In Kings of Stone, Bodies of Desire: Experience and Being among the Classic Maya, Houston and co-authors David Stuart and Karl Taube will draw from all of these sources to examine Classic Maya concepts of the human body, from a systematic "mapping" or compendium of the body, to notions of being—what it means to exist, and experience—how sensation was ordered and interpreted.
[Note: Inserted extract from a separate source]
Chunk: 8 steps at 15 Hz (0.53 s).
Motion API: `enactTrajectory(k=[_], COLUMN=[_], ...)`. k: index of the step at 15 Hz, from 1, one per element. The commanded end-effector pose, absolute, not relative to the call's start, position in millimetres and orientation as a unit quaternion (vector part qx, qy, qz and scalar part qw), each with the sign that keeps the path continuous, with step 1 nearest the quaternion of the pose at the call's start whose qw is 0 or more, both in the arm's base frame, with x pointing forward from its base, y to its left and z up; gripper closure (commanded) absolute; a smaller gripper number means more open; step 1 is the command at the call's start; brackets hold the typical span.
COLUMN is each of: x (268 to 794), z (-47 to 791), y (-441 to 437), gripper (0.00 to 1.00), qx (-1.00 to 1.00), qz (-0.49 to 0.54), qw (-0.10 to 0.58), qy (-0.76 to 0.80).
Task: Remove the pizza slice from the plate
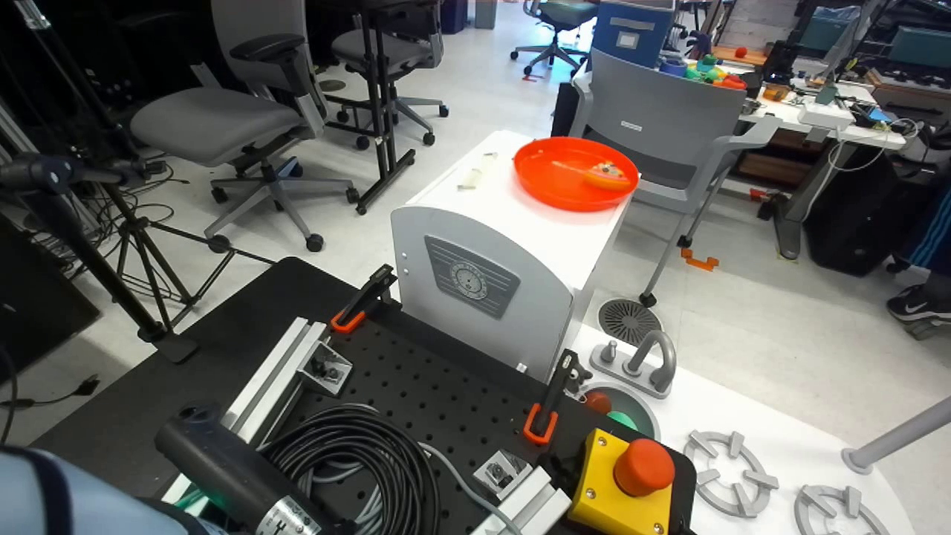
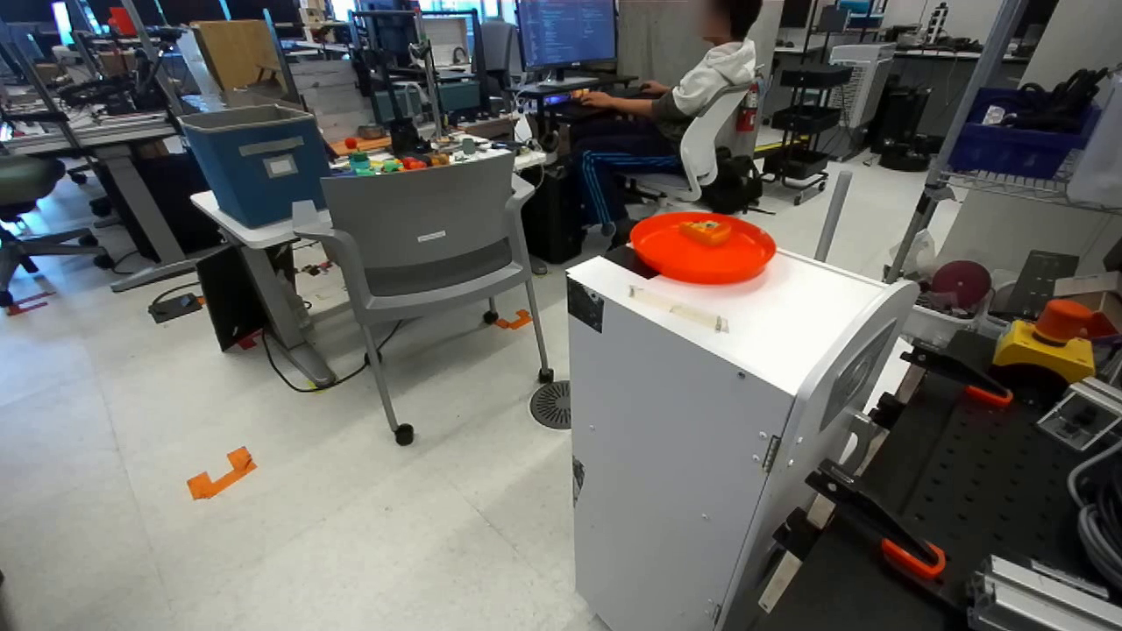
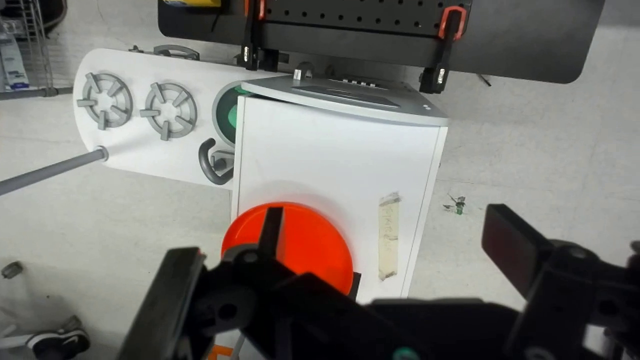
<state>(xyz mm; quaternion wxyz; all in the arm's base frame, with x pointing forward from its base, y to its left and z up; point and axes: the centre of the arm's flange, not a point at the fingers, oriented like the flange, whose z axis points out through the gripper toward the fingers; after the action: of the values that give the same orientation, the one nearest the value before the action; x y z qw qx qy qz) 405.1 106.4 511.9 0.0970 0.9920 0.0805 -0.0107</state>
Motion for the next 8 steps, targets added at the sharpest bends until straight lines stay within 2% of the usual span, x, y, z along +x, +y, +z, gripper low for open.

Such a treatment has not been attempted before, and will cover topics including life cycles, impersonation, and concepts of materiality and temporality.

"What's always fascinated me about working with the Maya, and it's not doable with many ancient peoples around the world, is that to some extent you can understand how they experienced life; that is, how they thought about it, how they represented aspects as raw as emotion," Houston says.

Houston challenges what he calls "constructionism," a group of perspectives emerging from cultural studies that regard the body as "little more than a mental projection, a malleable concept that changes with time and local understanding." Noting that modern anthropology also tends to focus on "difference and diversity, how everyone is somehow distinct from each other," Houston observes that while these views must be honored, "the fact of the matter is, we're all human beings."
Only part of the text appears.